Problem set 3:   OLS assumptions and omitted variable bias

Part A:

1.  OLS assumption:  Error term and the independent variables are not correlated.

If this assumption is violated, OLS generates biased estimates (expected Beta-hat is not equal to B).   Biased estimates mean we have incorrect estimates.
When we use OLS to estimate Beta-hats it will ALWAYS force the correlation between the independent variables and the residuals to be zero.  Therefore, if the error (from the true model) is correlated with the independent variable(s) OLS generates biased Beta-hats.

This assumption is likely to be violated when estimating Demand and/or Supply equations (but there is a way to get unbiased estimates, referred to as two stage least squares).  This assumption can also be violated when relevant independent variables are not included in the regression but IF and ONLY IF the omitted variables are correlated with the independent variables already in the regression model (often referred to as "omitted variable bias").   It is quite likely you may have this problem in your project.  The example below shows this bias when we omit variables.

Suppose the true model is
         Y = B0 + B1*X1 + B2*X2 + e    (equation 1)
and  X1 = B5*X2 + ex1                       (equation 2)
 where Bs are the true coefficients and e and ex1 are error terms. 
The true model indicates that X1 and X2 are correlated (through B3 - that's why we need equation 2).

a) If we estimate the following regression (X1 not included in the regression) :  Y=b0 + b2*X2 + u1    
(lower case b is used for B-hat),  is expected b2 equal to B2? 
Show algebraically what expected b2 is.  Show every step of your algebraic work.

NOTE: If we write equation (1) as Y=B0 + B2*X2 + e2, where e2=(B1X1+e), it is easy to see why e2 and X2 are correlated since whenever X2 changes, X1 changes AND e2! Therefore, X2 and e2 are correlated which is a violation of one of the OLS assumptions.
b) If we estimated the following regression instead:  Y=b0 + b1*X1+ b2*X2 + u
are the expected b1 and b2 equal to B1 and B2, respectively?  Why or why not (hint: are we omitting any relevant variables)?

2.  Estimations

Use data from this Excel file for the following exercises (copy the excel file data into Eviews or copy the data into a new excel file to read into Eviews.  Use Eviews for all estimations below):
The data in the Excel file is from a simulation of the following model (this is the 'true' model):
                 Y = 1.0 + 2*X1 + 2*X2 + e1        where X2, e1 and e2 are all random variables.  e1 and e2 are error terms.
        and  X1 = (-3)*X2 + e2

Generate a correlation matrix (or compute the pair wise correlations one by one) for the dependent and independent variables:  Y, X1, X2.  Is Y correlated with X1 and X2? Are X1 and X2 correlated?

Estimate the following regressions: Y = b0 + b1*X1 + b2*X2 + u1       where u1 are the OLS residuals

Are the estimated slope coefficients (b1 and b2) close to the true coefficients (a.k.a. population coefficients)?

c)  Estimate the following regression:   Y = b0 + b2*X2 + u2             where u2 are the OLS residuals
Is the estimated b2 close to the true coefficient?

d)  Compute the correlation between X2 and u2 (the residuals from the regression in c).  Is the correlation zero (in a statistical sense)?

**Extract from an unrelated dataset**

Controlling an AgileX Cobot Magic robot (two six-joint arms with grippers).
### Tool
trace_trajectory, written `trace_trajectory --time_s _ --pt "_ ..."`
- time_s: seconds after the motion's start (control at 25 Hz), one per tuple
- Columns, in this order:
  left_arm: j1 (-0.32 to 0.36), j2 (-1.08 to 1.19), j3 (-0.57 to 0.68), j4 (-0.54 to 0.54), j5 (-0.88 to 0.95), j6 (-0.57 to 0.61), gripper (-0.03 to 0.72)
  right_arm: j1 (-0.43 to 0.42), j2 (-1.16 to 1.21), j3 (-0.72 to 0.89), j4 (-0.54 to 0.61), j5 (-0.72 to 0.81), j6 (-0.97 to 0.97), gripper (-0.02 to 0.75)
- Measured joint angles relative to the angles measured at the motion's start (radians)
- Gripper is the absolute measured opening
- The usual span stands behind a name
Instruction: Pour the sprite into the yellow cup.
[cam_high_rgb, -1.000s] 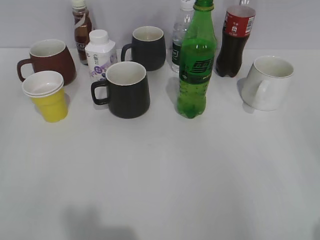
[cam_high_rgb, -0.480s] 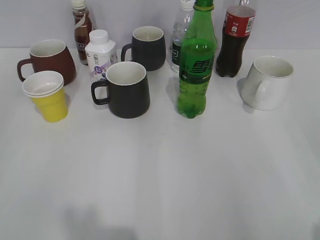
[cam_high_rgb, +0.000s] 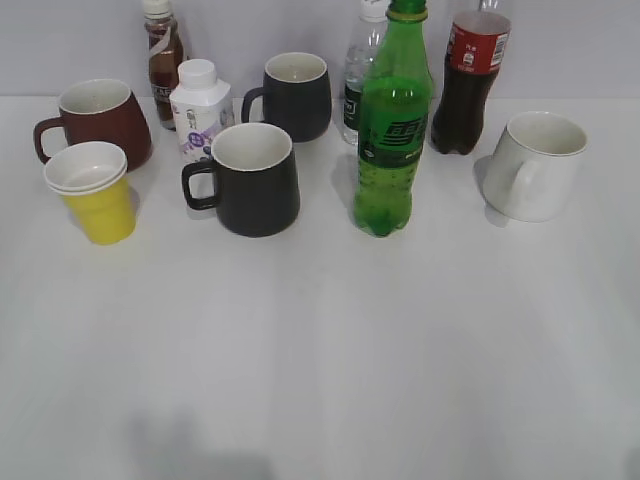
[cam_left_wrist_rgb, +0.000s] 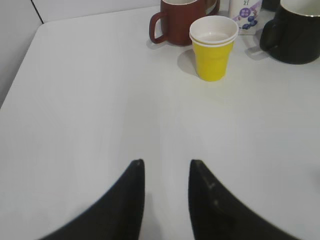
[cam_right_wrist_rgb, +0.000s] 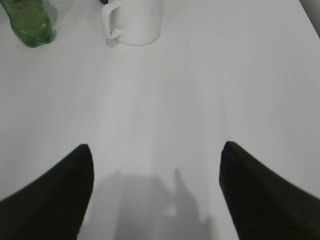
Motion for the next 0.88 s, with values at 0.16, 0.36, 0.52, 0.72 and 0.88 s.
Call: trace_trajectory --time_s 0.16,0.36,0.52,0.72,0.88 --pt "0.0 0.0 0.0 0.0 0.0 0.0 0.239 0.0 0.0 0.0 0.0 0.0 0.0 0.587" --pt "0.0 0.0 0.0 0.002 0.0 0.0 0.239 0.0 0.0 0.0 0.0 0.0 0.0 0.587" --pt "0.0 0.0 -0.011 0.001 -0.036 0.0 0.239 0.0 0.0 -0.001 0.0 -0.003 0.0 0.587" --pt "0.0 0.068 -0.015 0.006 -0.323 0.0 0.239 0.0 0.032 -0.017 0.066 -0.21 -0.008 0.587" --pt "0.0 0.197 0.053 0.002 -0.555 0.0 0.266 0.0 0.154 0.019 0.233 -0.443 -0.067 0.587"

Does that mean the OLS assumption is not violated?  Why?

Part B:   t-tests on the estimated coefficients
a)  Use the estimates from 2b above and test the null hypothesis: B1=2.  Also test if B2=2 (we are basically testing if the estimated coefficients are equal, in a statistical sense, to the true coefficients). 
Are the estimated coefficients significantly different from the true coefficients (which we know)?  Specify the null and the alternative hypothesis and test the null using a two-sided test at the 10% level of significance.  
Clearly state the null and the alternative hypotheses, show how you compute the t-statistics, state the critical t-value, the degrees of freedom, your criteria for rejection and your conclusion.

b) Use the estimates from 2c above and test the null hypothesis: B2=2.
Can you reject the null?  Specify the null and the alternative hypothesis and test the null using a two-sided test at the 10% level.  
Clearly state the null and the alternative hypotheses, show how you compute the t-statistics, state the critical t-value, the degrees of freedom, your criteria for rejection and your conclusion.